Davis begins by situating the origins of the museum as a response to the late nineteenth- and early twentieth-century decimation of Texas bison, deer, and bird populations. In articulating the need to preserve a record of Texas flora and fauna before it was completely lost, early naturalist organizers turned to the methods and approaches embodied in great natural history research museums to envision an educational organization for Dallas. The 1936 Texas Centennial celebration provided the funding and momentum to open the museum in Fair Park as a unit of the Dallas Park Department. Davis traces changes in museum leadership and the accompanying shifts in institutional focus that shaped staffing, educational programming, building renovations, field collecting, exhibit plans, and ultimately privatization under the Dallas Museum of Natural History Association. He deftly interweaves the background histories of individual museum staff such as Granville Bruce and Hal Kirby in order to more fully frame the talents and expertise that shaped the institution. Throughout, Davis draws the reader into the highs and lows of the tempo, energy and excitement at DMNS, and this is nowhere more compelling than in his recounting of how the museum brought the blockbuster exhibition Ramses II to Dallas in 1989. His unique behind-the-scenes retelling of the contract negotiations, the preparations, and the public response captures the blockbuster mania of the 1980s while acknowledging its failure to create the lasting impact sought by so many host museums.

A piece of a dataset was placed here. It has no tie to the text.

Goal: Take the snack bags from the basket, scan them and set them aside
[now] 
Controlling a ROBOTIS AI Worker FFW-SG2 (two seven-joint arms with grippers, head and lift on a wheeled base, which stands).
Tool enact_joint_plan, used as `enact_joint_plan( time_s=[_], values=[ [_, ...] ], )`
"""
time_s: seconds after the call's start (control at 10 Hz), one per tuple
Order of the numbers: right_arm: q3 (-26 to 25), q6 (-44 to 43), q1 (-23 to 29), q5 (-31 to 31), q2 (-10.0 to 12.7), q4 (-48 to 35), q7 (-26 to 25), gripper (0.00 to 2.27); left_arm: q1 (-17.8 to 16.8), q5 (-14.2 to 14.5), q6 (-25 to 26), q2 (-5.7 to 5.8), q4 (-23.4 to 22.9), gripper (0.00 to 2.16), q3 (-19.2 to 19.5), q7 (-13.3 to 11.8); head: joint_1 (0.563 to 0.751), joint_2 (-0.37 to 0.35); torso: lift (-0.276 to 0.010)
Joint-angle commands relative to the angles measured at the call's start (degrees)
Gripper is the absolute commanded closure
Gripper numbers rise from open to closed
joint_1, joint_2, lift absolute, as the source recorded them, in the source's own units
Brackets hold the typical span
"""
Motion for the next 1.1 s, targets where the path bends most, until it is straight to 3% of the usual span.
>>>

We are fortunate that the transformation of the DMNH into the Perot Museum prompted Davis to undertake this project. It is in many ways a [End Page 117] reclamation, a re-claiming of time and place and the fervor for environmental education and scientific research for the public good presented in the museums of our largest cities. Although this is a single institutional biography, it more broadly tracks the changes and directional shifts seen in natural history museums in the twentieth and early twenty-first century and in so doing, charts the foundation for the success and the challenges posed as this museum and others strive to keep the ark afloat.